The expected output is the set of lines below beginning at the one that contains "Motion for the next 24" and ending at the final line, reproduced exactly.

→ STORED DATA
::::

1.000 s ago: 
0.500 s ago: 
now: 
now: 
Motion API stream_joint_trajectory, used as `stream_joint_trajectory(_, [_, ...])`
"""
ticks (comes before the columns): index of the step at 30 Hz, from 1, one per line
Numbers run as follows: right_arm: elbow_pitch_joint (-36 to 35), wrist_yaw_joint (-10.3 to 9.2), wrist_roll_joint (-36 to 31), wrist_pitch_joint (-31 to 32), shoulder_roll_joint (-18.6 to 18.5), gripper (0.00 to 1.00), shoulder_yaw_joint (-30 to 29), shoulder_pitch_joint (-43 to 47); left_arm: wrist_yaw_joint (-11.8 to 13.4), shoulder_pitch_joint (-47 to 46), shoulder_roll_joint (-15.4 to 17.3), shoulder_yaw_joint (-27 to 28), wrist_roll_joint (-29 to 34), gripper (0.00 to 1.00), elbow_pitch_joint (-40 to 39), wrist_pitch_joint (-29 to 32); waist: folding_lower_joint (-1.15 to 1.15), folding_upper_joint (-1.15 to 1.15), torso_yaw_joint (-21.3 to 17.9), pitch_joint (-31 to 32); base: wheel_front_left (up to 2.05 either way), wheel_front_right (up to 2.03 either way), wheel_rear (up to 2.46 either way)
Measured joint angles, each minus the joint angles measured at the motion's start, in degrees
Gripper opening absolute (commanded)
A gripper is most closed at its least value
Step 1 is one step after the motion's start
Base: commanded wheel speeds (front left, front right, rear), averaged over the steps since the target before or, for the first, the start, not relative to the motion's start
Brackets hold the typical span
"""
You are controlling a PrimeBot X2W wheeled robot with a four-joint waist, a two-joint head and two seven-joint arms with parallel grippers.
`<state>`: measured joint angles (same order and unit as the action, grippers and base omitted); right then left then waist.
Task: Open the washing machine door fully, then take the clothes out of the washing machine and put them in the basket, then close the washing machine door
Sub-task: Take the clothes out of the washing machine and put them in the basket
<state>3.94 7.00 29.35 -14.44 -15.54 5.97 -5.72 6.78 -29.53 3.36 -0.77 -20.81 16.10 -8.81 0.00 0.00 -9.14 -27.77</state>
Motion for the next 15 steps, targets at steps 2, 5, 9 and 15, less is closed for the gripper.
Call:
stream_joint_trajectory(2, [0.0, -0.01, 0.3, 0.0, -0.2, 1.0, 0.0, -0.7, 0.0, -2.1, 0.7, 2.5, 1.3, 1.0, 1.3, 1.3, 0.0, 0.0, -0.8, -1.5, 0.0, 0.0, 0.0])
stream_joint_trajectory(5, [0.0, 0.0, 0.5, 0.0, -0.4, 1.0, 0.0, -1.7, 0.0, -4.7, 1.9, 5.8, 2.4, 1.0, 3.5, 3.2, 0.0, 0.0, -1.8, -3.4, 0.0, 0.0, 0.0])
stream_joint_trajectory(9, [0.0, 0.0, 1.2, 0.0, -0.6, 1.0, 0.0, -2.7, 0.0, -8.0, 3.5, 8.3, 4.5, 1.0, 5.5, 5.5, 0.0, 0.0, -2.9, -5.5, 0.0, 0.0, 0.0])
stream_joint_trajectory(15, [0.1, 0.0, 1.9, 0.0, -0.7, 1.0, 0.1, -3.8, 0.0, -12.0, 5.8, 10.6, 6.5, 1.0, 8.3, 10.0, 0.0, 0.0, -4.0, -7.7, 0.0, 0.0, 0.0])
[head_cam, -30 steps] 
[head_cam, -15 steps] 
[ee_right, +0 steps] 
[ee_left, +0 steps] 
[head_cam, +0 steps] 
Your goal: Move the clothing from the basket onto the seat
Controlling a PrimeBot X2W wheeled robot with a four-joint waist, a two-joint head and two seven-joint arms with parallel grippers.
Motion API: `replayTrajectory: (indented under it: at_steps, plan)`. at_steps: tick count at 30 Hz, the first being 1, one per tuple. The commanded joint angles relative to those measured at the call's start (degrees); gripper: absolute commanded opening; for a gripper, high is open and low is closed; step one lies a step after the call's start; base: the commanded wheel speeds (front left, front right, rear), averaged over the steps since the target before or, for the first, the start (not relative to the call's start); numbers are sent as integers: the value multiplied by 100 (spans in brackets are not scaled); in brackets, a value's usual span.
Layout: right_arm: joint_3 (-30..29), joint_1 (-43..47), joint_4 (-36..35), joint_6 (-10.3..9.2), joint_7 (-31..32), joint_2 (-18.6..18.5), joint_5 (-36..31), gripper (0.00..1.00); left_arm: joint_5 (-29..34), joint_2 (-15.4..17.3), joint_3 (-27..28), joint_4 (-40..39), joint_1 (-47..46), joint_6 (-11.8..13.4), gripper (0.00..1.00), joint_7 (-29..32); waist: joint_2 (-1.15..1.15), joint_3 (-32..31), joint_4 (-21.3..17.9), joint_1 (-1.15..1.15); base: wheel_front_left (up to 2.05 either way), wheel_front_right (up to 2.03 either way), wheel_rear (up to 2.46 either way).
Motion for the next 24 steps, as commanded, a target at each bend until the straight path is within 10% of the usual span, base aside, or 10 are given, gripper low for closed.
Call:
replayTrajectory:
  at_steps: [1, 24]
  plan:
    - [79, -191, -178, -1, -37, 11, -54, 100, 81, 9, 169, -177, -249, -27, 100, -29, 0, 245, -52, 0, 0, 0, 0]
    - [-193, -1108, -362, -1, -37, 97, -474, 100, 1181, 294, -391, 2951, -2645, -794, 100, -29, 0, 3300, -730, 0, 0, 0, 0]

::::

→ OUTPUT OF THE TASK
Motion for the next 24 steps, as commanded, a target at each bend until the straight path is within 10% of the usual span, base aside, or 10 are given, gripper low for closed.
Call:
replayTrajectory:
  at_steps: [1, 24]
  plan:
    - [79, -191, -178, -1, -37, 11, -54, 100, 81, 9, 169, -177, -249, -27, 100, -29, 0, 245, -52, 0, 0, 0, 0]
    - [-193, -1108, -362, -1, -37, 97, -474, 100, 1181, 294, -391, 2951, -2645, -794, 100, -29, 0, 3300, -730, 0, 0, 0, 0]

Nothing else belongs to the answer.